PROBLEM DESCRIPTION >> Each line of the material that mentions the word "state" is to be copied.

DATA >>
[Start of section]
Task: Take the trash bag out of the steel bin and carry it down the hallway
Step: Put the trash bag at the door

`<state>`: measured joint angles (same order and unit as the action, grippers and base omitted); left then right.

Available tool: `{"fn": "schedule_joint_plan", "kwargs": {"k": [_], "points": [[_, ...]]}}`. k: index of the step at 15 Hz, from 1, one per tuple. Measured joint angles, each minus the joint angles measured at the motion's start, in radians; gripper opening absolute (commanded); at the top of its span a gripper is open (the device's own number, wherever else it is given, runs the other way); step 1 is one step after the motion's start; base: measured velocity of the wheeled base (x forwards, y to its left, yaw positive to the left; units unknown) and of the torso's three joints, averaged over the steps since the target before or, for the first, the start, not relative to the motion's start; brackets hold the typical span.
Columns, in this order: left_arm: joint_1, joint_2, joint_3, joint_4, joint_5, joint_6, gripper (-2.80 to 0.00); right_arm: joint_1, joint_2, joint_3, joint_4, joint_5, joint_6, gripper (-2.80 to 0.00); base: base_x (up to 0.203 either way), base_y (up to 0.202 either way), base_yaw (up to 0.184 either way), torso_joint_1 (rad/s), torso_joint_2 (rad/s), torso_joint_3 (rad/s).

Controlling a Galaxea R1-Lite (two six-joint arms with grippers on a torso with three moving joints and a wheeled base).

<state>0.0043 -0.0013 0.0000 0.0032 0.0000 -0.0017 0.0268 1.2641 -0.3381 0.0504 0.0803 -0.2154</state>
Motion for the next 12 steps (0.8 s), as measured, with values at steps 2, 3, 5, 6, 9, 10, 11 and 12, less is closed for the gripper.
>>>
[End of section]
RESULT FOR THIS TASK >>
`<state>`: measured joint angles (same order and unit as the action, grippers and base omitted); left then right.
<state>0.0043 -0.0013 0.0000 0.0032 0.0000 -0.0017 0.0268 1.2641 -0.3381 0.0504 0.0803 -0.2154</state>

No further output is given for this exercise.